Instructions for the task => Below are the entries. Print only the lines starting at the one with "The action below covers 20" and ending at the one with "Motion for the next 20", exactly, with no pictures.

Source records =>
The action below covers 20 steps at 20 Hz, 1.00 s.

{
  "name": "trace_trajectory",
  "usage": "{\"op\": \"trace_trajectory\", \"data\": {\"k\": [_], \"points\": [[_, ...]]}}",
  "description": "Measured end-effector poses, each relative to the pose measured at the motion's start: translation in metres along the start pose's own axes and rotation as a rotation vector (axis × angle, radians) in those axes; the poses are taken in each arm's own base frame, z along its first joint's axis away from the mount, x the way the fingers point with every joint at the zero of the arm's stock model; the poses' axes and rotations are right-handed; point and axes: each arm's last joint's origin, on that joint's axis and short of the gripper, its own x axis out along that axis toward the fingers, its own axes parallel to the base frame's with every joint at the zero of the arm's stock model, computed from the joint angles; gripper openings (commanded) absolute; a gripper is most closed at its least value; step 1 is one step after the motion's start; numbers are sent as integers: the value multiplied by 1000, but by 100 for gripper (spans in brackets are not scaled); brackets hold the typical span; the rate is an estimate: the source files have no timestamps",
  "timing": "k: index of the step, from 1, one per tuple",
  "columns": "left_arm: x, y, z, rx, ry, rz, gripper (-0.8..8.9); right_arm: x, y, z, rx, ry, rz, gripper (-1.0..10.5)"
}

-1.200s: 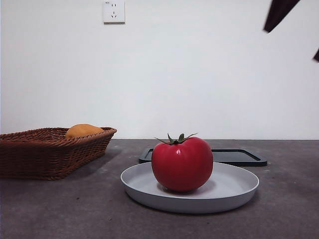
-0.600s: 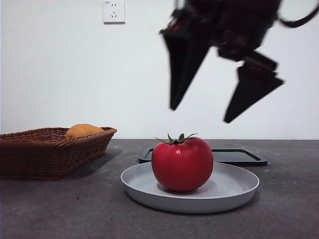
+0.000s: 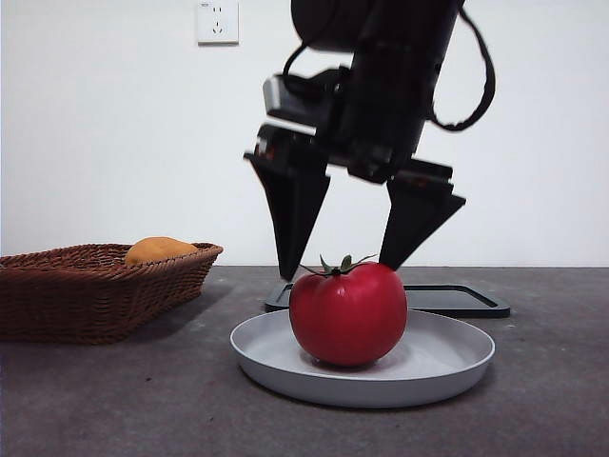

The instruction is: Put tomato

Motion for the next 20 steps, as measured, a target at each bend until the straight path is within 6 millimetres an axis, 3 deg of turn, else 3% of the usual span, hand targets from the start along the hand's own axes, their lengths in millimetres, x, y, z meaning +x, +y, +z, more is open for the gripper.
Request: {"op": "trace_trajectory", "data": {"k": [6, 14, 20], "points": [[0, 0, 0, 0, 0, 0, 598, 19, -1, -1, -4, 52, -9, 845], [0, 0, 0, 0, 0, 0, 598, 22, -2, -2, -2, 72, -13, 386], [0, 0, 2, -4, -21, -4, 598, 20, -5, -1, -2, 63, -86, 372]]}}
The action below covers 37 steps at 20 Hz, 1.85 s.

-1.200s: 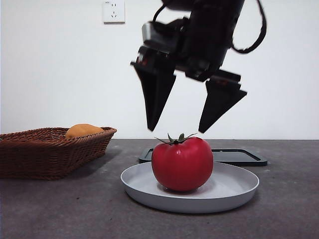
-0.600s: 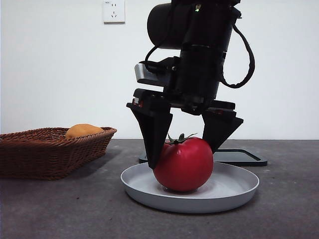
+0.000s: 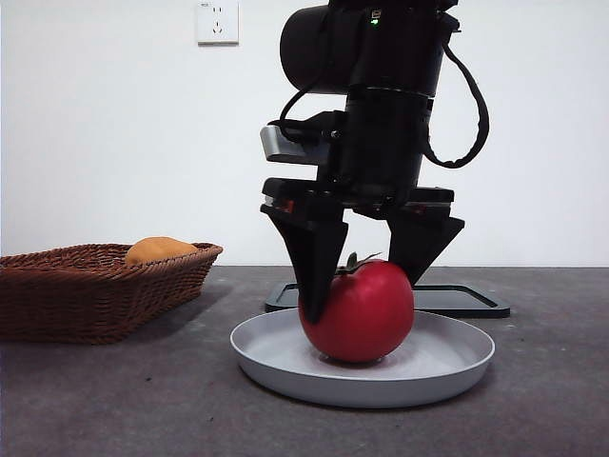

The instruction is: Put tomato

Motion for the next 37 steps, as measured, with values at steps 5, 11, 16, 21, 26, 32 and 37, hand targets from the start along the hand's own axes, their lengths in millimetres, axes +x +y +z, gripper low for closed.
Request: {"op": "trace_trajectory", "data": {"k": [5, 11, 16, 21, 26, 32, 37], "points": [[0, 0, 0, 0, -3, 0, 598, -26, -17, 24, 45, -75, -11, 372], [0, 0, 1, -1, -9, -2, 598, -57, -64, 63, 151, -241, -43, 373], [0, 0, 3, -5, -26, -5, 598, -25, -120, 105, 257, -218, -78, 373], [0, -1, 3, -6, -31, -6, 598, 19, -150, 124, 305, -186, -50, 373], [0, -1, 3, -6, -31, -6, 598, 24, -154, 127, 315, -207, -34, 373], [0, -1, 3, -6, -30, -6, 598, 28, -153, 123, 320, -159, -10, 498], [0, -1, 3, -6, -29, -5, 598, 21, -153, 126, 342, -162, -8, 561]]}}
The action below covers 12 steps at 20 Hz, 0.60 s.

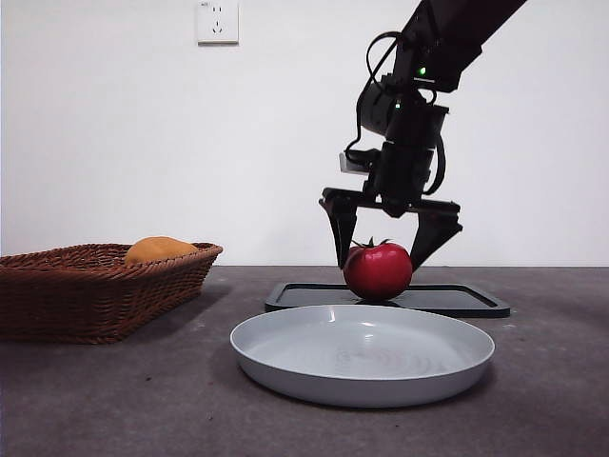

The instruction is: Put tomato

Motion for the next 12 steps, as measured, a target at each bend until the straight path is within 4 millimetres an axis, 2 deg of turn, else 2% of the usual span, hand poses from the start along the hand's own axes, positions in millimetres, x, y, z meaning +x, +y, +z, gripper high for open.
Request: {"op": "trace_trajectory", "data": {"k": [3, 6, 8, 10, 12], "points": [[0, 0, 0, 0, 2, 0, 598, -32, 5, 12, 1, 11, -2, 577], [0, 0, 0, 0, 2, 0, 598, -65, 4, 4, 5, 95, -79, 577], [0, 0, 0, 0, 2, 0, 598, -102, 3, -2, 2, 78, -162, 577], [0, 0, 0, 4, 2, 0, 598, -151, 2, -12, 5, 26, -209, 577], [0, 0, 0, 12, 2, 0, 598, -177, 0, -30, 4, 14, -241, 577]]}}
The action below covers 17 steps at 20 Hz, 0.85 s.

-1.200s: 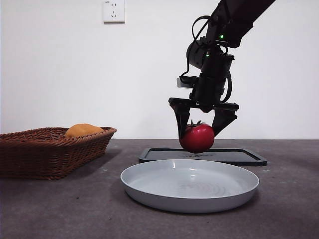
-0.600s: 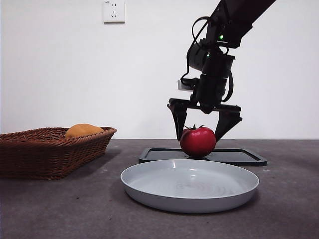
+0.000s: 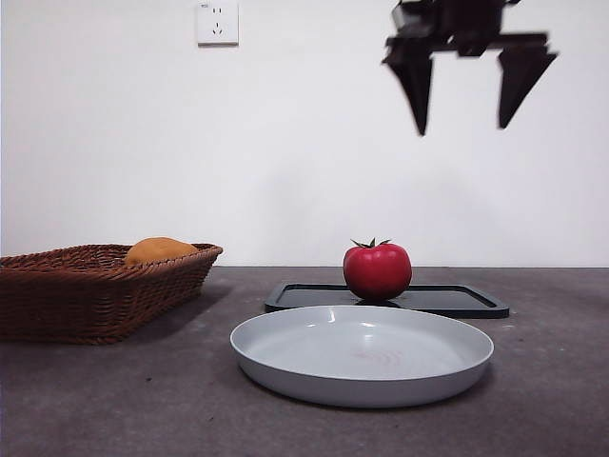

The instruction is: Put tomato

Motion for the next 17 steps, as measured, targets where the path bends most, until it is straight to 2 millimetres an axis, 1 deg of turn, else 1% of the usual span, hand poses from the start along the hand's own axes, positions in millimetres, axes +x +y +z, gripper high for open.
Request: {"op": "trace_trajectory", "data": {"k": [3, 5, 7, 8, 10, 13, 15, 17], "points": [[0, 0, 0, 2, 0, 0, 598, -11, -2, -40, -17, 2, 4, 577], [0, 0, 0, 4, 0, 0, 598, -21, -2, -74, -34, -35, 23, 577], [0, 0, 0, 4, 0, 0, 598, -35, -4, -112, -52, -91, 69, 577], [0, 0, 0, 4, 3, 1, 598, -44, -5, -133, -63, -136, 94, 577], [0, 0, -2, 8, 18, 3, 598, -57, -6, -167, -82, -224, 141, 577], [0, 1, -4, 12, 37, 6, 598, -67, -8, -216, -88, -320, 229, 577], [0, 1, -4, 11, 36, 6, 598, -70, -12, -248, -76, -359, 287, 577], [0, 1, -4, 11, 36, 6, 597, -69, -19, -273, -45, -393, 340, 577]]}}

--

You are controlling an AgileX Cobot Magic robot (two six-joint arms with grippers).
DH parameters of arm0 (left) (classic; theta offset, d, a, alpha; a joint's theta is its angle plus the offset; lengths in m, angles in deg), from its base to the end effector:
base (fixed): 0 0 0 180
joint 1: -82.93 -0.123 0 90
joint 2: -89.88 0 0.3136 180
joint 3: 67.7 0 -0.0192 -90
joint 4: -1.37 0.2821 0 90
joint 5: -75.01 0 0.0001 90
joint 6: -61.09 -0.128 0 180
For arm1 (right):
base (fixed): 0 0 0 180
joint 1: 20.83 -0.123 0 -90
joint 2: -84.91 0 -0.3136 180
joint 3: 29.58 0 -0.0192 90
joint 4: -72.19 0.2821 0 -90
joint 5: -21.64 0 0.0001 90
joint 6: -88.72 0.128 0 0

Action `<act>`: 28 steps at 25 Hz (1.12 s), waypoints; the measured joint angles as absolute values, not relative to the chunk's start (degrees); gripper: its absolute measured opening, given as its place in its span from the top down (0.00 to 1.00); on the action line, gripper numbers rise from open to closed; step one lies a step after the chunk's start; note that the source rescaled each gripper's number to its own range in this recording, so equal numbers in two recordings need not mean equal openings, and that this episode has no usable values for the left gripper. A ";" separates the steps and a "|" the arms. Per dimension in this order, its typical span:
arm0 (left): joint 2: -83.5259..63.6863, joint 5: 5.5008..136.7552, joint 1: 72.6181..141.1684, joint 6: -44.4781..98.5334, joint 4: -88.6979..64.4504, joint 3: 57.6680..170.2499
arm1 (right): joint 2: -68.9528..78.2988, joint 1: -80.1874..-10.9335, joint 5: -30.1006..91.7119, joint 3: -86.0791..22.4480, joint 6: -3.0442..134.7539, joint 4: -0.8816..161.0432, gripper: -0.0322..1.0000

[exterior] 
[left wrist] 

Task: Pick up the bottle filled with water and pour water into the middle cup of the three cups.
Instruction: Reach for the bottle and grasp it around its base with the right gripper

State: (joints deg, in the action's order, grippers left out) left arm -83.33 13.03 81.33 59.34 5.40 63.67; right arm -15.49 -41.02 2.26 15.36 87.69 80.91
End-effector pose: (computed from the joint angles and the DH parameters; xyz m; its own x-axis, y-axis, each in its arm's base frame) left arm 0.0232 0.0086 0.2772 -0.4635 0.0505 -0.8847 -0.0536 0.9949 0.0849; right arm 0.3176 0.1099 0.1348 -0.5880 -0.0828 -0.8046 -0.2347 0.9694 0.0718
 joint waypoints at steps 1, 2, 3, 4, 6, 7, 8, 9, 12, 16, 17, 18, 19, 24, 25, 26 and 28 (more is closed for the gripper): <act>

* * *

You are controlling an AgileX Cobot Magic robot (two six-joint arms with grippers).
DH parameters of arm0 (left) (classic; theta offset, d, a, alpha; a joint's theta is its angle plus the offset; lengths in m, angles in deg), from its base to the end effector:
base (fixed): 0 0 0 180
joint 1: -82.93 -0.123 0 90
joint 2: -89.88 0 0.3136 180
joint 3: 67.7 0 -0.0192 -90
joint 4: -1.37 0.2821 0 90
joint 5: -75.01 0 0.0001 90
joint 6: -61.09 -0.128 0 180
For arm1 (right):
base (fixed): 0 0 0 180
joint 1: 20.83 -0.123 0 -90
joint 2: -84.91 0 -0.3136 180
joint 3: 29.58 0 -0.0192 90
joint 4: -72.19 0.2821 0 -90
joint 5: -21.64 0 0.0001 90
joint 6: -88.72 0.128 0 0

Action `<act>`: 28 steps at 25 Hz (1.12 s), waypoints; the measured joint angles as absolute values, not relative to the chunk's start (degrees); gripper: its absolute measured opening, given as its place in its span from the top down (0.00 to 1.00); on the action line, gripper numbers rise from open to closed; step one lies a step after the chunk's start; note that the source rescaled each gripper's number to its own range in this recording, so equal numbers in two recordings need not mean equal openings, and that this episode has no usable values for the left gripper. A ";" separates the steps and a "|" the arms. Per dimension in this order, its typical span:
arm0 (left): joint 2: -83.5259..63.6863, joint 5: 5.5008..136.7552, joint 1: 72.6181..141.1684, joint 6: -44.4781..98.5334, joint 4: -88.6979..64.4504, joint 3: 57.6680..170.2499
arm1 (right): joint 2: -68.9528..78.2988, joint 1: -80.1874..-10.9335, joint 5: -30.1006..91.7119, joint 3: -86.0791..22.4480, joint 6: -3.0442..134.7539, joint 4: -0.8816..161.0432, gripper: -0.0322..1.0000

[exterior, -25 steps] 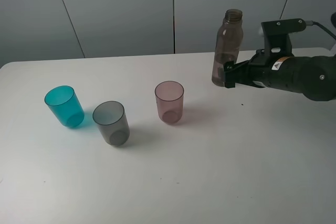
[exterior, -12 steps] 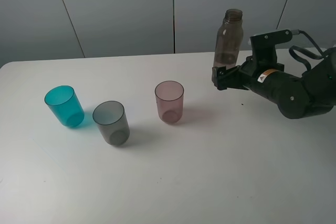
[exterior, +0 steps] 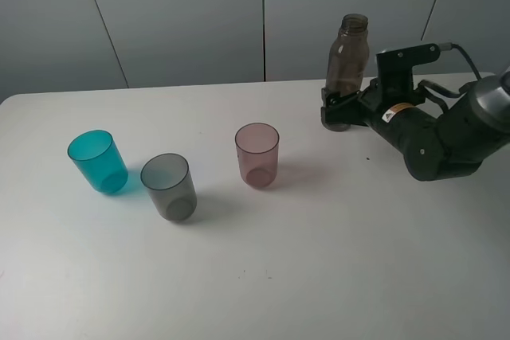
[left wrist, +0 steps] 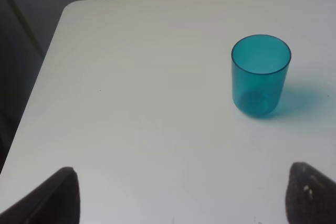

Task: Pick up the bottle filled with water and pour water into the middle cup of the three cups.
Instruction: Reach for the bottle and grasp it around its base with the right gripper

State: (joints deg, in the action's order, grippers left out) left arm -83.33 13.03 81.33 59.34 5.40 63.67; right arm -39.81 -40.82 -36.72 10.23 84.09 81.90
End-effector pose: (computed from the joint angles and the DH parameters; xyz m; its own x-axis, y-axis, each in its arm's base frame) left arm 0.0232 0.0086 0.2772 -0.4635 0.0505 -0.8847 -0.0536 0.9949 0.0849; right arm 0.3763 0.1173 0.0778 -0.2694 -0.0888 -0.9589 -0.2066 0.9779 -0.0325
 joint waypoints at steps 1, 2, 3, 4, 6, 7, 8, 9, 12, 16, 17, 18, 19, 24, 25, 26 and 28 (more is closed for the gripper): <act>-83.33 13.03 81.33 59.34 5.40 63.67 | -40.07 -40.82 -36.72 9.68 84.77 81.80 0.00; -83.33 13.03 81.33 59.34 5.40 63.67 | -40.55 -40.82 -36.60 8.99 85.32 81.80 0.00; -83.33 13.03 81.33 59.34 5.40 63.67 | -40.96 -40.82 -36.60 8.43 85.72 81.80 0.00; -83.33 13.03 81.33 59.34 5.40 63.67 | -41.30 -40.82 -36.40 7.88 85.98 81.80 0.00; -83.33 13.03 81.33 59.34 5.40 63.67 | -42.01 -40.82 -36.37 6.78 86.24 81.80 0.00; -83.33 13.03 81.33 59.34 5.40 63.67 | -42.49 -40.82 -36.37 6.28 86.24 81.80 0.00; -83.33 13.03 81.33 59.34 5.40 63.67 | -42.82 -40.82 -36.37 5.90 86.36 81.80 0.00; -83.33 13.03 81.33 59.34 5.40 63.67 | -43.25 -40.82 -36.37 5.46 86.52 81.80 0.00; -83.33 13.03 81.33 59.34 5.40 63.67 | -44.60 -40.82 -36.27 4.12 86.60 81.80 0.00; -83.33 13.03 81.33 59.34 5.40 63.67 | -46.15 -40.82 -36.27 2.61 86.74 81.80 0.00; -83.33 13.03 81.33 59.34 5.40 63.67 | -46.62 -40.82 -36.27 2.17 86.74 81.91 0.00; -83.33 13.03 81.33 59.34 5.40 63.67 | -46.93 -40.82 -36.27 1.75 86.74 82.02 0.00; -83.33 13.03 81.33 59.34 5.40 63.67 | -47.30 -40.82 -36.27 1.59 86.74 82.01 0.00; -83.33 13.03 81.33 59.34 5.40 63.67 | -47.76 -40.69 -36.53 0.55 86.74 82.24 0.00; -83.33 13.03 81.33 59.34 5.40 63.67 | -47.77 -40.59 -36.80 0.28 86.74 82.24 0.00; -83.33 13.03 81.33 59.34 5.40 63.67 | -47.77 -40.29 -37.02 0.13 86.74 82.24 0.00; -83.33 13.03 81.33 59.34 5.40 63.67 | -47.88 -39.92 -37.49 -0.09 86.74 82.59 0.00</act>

Solution to this problem =>
The action below covers 20 steps at 20 Hz, 1.00 s.

{
  "name": "trace_trajectory",
  "usage": "{\"op\": \"trace_trajectory\", \"data\": {\"k\": [_], \"points\": [[_, ...]]}}",
  "description": "Measured end-effector poses, each relative to the pose measured at the motion's start: translation in metres along the start pose's own axes and rotation as a rotation vector (axis × angle, radians) in those axes; the poses are taken in each arm's own base frame, z along its first joint's axis away from the mount, x the way the fingers point with every joint at the zero of the arm's stock model; the poses' axes and rotations are right-handed; point and axes: each arm's last joint's origin, on that joint's axis and short of the gripper, its own x axis out along that axis toward the fingers, its own axes parallel to the base frame's with every joint at the zero of the arm's stock model, computed from the joint angles; gripper openings (commanded) absolute; a gripper is most closed at its least value; step 1 is one step after the motion's start; numbers are sent as integers: the value multiplied by 1000, but by 100 for gripper (spans in brackets are not scaled); brackets hold the typical span; the rate is an estimate: the source files have no timestamps",
  "timing": "k: index of the step, from 1, one per tuple",
  "columns": "left_arm: x, y, z, rx, ry, rz, gripper (-0.8..8.9); right_arm: x, y, z, rx, ry, rz, gripper (-1.0..10.5)"
}

-1.200s: 
-0.600s: 
+0.000s: 

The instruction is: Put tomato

Motion for the next 20 steps, as measured, a target at each bend until the straight path is within 6 millimetres an axis, 3 deg of turn, else 3% of the usual span, hand targets from the start along the hand's own axes, their lengths in millimetres, x, y, z meaning +x, +y, +z, more is open for the gripper.

This exercise calls for no further output.